**What to work on**
Give back each entry word for word, but drop the images.

**Data supplied**
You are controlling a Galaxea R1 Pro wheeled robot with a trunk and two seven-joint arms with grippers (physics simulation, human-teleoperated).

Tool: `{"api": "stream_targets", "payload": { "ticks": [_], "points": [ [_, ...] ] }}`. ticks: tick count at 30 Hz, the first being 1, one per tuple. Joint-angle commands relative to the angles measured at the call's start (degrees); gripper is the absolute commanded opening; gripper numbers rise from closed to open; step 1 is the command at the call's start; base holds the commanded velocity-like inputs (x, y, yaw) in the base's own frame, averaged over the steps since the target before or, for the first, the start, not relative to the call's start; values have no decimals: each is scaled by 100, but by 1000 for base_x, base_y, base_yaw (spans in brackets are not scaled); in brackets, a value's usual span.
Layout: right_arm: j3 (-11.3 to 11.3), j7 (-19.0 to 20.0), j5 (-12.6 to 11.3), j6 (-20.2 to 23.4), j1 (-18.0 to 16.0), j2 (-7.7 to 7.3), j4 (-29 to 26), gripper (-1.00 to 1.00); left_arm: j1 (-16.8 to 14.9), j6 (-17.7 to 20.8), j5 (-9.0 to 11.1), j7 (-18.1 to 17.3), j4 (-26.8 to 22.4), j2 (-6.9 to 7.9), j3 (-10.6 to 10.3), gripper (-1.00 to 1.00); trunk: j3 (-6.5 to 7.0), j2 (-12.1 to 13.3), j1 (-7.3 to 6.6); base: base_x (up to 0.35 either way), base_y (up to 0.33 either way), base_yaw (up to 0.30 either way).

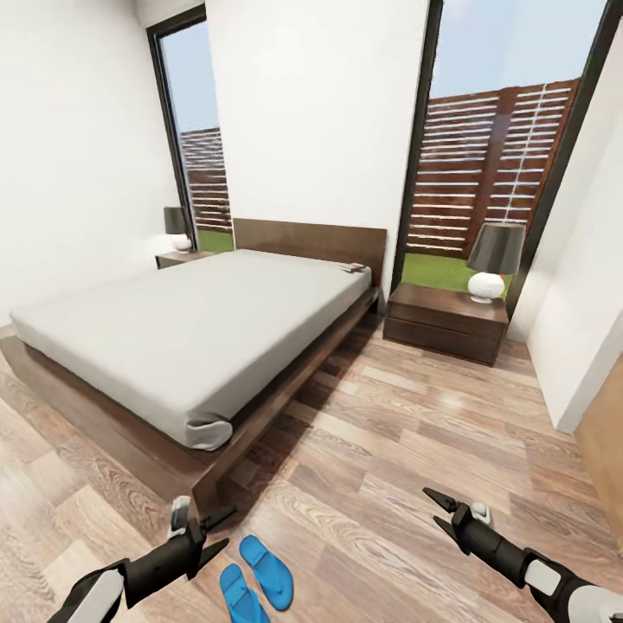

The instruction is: In the bedroom, move the book from the bed onto either nightstand, and place the two sandals side by side next to the bed.

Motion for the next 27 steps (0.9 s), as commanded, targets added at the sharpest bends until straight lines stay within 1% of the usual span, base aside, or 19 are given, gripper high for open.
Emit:
{"api": "stream_targets", "payload": {
  "ticks": [1,3,8,16,19,27],
  "points": [
    [20,24,-48,49,-12,1,20,100,-2,19,37,2,-2,-7,-13,100,-6,-3,-1,0,0,-269],
    [20,24,-48,49,-11,1,20,100,-2,-3,36,2,-3,-43,-17,100,-6,-3,-1,0,0,-269],
    [20,22,-48,49,-13,1,21,100,-2,-19,35,2,-3,-76,-58,100,-6,-3,-1,0,0,-269],
    [20,17,-50,44,-9,1,21,100,-1,-38,27,5,-4,-91,-311,100,-6,-3,-1,0,0,-269],
    [23,13,-54,43,-10,1,20,100,-2,-41,26,8,-7,-93,-355,100,-6,-3,-1,0,0,-269],
    [23,7,-56,44,-13,1,25,100,-2,-44,26,17,-3,-93,-383,100,-6,-3,-1,0,0,-265]
  ]
}}
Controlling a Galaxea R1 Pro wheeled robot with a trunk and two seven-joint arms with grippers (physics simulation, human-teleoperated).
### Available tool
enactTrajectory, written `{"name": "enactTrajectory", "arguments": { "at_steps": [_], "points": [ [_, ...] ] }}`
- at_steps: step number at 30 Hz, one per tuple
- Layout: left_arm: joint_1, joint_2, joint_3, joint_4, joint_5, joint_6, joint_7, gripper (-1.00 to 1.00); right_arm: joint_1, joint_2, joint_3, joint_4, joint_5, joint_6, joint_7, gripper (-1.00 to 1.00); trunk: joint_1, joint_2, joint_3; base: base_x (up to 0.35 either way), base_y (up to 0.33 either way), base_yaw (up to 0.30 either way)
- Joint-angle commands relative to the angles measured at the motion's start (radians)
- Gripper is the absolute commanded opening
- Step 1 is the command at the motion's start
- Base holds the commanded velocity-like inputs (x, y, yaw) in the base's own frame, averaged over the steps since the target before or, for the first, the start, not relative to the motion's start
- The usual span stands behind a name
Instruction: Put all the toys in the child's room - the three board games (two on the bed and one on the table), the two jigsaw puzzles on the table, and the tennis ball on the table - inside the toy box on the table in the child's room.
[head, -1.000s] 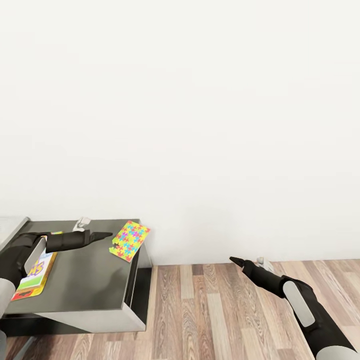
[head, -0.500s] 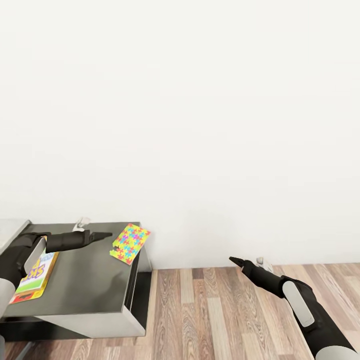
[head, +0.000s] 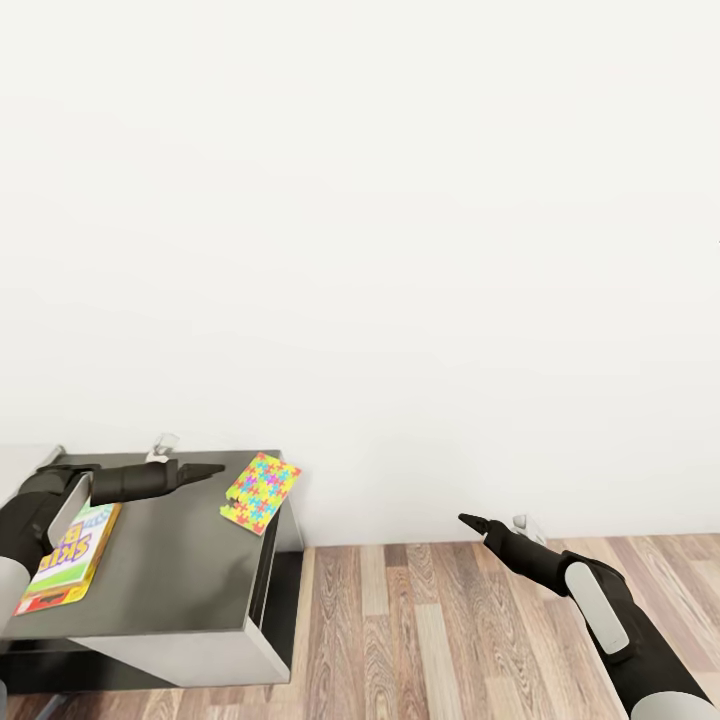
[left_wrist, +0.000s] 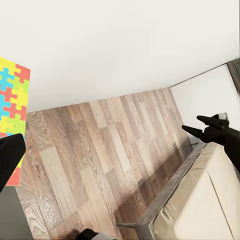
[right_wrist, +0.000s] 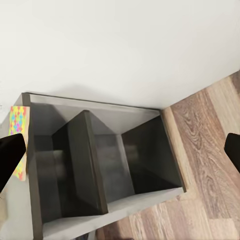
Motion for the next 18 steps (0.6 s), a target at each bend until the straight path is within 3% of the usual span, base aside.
{"name": "enactTrajectory", "arguments": {
  "at_steps": [1,18],
  "points": [
    [-0.001,0.002,-0.002,0.000,0.005,0.010,-0.002,1.00,-0.001,0.000,-0.002,0.000,-0.001,0.006,0.002,1.00,0.001,-0.002,0.000,0.000,0.000,0.000],
    [-0.001,0.005,-0.003,0.000,0.005,0.060,-0.006,1.00,-0.001,0.000,-0.002,0.000,-0.001,0.006,0.002,1.00,0.001,-0.002,0.028,0.000,0.000,0.032]
  ]
}}
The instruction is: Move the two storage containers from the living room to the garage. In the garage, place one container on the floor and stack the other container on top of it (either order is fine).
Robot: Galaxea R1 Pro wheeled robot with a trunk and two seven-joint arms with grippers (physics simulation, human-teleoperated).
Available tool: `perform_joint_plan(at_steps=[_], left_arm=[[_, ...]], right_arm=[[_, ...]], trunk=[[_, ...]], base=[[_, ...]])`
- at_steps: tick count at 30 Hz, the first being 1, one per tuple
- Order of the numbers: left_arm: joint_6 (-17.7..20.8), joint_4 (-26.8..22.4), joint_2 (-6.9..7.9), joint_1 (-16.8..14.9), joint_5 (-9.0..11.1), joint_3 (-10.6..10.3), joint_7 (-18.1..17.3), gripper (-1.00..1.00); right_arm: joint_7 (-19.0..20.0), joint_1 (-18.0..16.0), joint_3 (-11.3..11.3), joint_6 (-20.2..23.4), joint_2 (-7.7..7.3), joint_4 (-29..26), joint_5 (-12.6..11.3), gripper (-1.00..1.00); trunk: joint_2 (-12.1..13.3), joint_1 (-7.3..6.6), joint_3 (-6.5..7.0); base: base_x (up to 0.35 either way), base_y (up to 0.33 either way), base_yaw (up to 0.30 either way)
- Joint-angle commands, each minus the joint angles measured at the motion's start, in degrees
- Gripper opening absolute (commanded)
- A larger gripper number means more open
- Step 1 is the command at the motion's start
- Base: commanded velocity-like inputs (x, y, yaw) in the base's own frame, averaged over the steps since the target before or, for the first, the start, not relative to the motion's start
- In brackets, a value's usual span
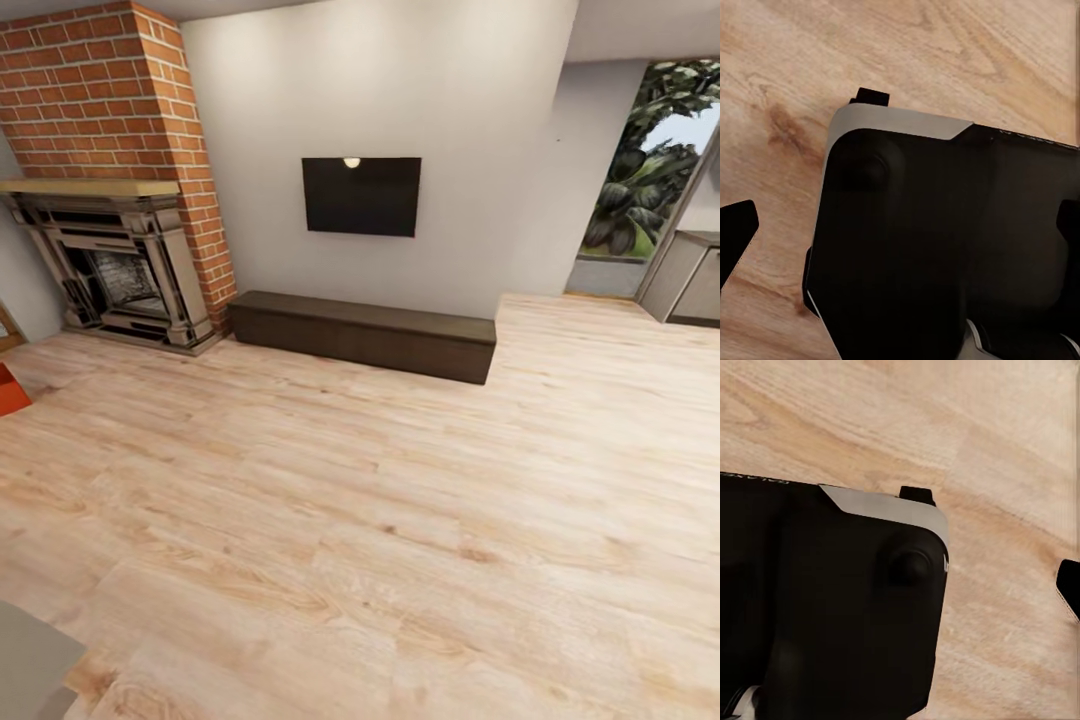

**Written solution**
You are controlling a Galaxea R1 Pro wheeled robot with a trunk and two seven-joint arms with grippers (physics simulation, human-teleoperated).

Tool: `{"api": "stream_targets", "payload": { "ticks": [_], "points": [ [_, ...] ] }}`. ticks: tick count at 30 Hz, the first being 1, one per tuple. Joint-angle commands relative to the angles measured at the call's start (degrees); gripper is the absolute commanded opening; gripper numbers rise from closed to open; step 1 is the command at the call's start; base holds the commanded velocity-like inputs (x, y, yaw) in the base's own frame, averaged over the steps since the target before or, for the first, the start, not relative to the call's start; values have no decimals: each is scaled by 100, but by 1000 for base_x, base_y, base_yaw (spans in brackets are not scaled); in brackets, a value's usual span.
Layout: right_arm: j3 (-11.3 to 11.3), j7 (-19.0 to 20.0), j5 (-12.6 to 11.3), j6 (-20.2 to 23.4), j1 (-18.0 to 16.0), j2 (-7.7 to 7.3), j4 (-29 to 26), gripper (-1.00 to 1.00); left_arm: j1 (-16.8 to 14.9), j6 (-17.7 to 20.8), j5 (-9.0 to 11.1), j7 (-18.1 to 17.3), j4 (-26.8 to 22.4), j2 (-6.9 to 7.9), j3 (-10.6 to 10.3), gripper (-1.00 to 1.00); trunk: j3 (-6.5 to 7.0), j2 (-12.1 to 13.3), j1 (-7.3 to 6.6); base: base_x (up to 0.35 either way), base_y (up to 0.33 either way), base_yaw (up to 0.30 either way).


The instruction is: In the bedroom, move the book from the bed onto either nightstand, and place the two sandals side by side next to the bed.

Motion for the next 27 steps (0.9 s), as commanded, targets added at the sharpest bends until straight lines stay within 1% of the usual span, base aside, or 19 are given, gripper high for open.
Emit:
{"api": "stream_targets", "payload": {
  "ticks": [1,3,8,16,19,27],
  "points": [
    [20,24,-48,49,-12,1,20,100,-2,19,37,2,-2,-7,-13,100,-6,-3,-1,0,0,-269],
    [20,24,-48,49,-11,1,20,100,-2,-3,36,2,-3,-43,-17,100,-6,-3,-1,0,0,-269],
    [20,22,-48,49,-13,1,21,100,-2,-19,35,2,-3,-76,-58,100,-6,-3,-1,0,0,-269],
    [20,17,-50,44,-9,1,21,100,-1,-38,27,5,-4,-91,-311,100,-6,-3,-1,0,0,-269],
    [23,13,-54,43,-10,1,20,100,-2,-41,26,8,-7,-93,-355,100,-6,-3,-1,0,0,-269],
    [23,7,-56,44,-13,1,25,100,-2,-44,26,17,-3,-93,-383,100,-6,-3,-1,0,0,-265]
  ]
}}
Controlling a Galaxea R1 Pro wheeled robot with a trunk and two seven-joint arms with grippers (physics simulation, human-teleoperated).
### Available tool
enactTrajectory, written `{"name": "enactTrajectory", "arguments": { "at_steps": [_], "points": [ [_, ...] ] }}`
- at_steps: step number at 30 Hz, one per tuple
- Layout: left_arm: joint_1, joint_2, joint_3, joint_4, joint_5, joint_6, joint_7, gripper (-1.00 to 1.00); right_arm: joint_1, joint_2, joint_3, joint_4, joint_5, joint_6, joint_7, gripper (-1.00 to 1.00); trunk: joint_1, joint_2, joint_3; base: base_x (up to 0.35 either way), base_y (up to 0.33 either way), base_yaw (up to 0.30 either way)
- Joint-angle commands relative to the angles measured at the motion's start (radians)
- Gripper is the absolute commanded opening
- Step 1 is the command at the motion's start
- Base holds the commanded velocity-like inputs (x, y, yaw) in the base's own frame, averaged over the steps since the target before or, for the first, the start, not relative to the motion's start
- The usual span stands behind a name
Instruction: Put all the toys in the child's room - the three board games (two on the bed and one on the table), the two jigsaw puzzles on the table, and the tennis ball on the table - inside the toy box on the table in the child's room.
[head, -1.000s] 
[head, -0.500s] 
[head, +0.000s] 
[left_wrist, +0.000s] 
[right_wrist, +0.000s] 
Motion for the next 18 steps (0.6 s), a target at each bend until the straight path is within 3% of the usual span, base aside.
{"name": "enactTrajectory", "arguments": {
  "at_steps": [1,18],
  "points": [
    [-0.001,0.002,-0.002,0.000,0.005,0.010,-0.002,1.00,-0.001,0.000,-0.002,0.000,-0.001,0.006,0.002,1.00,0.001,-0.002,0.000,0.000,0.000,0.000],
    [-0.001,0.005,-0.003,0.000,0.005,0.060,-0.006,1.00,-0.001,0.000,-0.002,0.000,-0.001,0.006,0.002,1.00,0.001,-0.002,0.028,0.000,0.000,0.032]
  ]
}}
The instruction is: Move the two storage containers from the living room to the garage. In the garage, place one container on the floor and stack the other container on top of it (either order is fine).
Robot: Galaxea R1 Pro wheeled robot with a trunk and two seven-joint arms with grippers (physics simulation, human-teleoperated).
Available tool: `perform_joint_plan(at_steps=[_], left_arm=[[_, ...]], right_arm=[[_, ...]], trunk=[[_, ...]], base=[[_, ...]])`
- at_steps: tick count at 30 Hz, the first being 1, one per tuple
- Order of the numbers: left_arm: joint_6 (-17.7..20.8), joint_4 (-26.8..22.4), joint_2 (-6.9..7.9), joint_1 (-16.8..14.9), joint_5 (-9.0..11.1), joint_3 (-10.6..10.3), joint_7 (-18.1..17.3), gripper (-1.00..1.00); right_arm: joint_7 (-19.0..20.0), joint_1 (-18.0..16.0), joint_3 (-11.3..11.3), joint_6 (-20.2..23.4), joint_2 (-7.7..7.3), joint_4 (-29..26), joint_5 (-12.6..11.3), gripper (-1.00..1.00); trunk: joint_2 (-12.1..13.3), joint_1 (-7.3..6.6), joint_3 (-6.5..7.0); base: base_x (up to 0.35 either way), base_y (up to 0.33 either way), base_yaw (up to 0.30 either way)
- Joint-angle commands, each minus the joint angles measured at the motion's start, in degrees
- Gripper opening absolute (commanded)
- A larger gripper number means more open
- Step 1 is the command at the motion's start
- Base: commanded velocity-like inputs (x, y, yaw) in the base's own frame, averaged over the steps since the target before or, for the first, the start, not relative to the motion's start
- In brackets, a value's usual span

Nothing more remains to be added to this answer.